#### THE PROBLEM
Every line with the string "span" should be copied from the data.
┌──
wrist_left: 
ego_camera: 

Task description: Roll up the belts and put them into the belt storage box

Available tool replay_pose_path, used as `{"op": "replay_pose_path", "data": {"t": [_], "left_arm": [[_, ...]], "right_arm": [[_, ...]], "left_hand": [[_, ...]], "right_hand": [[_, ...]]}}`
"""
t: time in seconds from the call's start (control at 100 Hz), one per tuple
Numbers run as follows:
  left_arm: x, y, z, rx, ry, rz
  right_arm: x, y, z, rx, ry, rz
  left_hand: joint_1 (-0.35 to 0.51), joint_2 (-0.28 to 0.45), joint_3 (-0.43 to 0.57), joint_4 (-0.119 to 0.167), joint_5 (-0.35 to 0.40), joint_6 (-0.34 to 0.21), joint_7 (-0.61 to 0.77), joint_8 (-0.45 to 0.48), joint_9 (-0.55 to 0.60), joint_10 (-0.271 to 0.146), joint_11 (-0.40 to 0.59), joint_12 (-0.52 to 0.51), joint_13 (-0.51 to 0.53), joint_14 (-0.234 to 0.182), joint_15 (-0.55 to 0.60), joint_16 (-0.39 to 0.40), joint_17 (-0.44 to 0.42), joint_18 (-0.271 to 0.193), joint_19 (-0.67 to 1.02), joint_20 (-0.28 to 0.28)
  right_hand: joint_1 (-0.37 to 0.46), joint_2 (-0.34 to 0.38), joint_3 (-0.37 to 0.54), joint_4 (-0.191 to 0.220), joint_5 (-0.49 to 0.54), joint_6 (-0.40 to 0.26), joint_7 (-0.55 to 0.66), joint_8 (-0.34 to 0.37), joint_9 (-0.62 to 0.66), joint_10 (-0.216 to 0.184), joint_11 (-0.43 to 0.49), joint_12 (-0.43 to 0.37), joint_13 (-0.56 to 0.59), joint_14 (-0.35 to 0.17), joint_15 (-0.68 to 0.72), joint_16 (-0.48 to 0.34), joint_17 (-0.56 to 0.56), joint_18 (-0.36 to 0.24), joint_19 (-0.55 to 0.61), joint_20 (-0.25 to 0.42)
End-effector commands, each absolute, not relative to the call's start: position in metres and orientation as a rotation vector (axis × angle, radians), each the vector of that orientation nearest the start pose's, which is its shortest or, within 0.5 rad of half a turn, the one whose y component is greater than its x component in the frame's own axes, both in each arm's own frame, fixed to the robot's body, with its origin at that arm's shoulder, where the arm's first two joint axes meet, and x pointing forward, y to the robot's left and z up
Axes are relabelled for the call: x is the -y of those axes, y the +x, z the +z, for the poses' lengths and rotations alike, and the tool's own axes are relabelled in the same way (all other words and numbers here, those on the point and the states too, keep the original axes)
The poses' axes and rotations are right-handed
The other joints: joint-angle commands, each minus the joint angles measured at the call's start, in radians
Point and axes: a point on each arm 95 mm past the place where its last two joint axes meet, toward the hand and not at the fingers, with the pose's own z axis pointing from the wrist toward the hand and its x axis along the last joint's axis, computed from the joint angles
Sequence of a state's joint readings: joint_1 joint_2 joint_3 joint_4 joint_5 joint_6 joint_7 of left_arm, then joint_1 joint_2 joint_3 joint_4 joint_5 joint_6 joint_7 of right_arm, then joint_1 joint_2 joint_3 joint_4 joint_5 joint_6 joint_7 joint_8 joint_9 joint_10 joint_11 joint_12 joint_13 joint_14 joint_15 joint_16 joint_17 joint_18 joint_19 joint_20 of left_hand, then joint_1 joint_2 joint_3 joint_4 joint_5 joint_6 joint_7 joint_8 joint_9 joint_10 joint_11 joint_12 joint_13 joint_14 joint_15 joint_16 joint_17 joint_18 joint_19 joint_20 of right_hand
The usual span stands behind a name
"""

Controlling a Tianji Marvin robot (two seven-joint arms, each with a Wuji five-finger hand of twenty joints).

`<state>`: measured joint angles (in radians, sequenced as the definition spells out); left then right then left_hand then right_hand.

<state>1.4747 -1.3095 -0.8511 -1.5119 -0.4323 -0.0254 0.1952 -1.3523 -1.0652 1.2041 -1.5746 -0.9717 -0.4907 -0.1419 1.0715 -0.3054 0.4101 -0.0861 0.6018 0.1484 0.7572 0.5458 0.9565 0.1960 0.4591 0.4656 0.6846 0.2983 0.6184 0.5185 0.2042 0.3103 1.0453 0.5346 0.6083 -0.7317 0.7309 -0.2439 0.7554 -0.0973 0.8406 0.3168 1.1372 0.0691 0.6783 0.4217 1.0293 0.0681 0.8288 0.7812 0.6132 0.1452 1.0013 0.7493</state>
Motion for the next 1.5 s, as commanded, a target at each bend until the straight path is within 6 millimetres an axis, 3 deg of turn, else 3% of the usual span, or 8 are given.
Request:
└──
#### OUTPUT
The usual span stands behind a name
Motion for the next 1.5 s, as commanded, a target at each bend until the straight path is within 6 millimetres an axis, 3 deg of turn, else 3% of the usual span, or 8 are given.

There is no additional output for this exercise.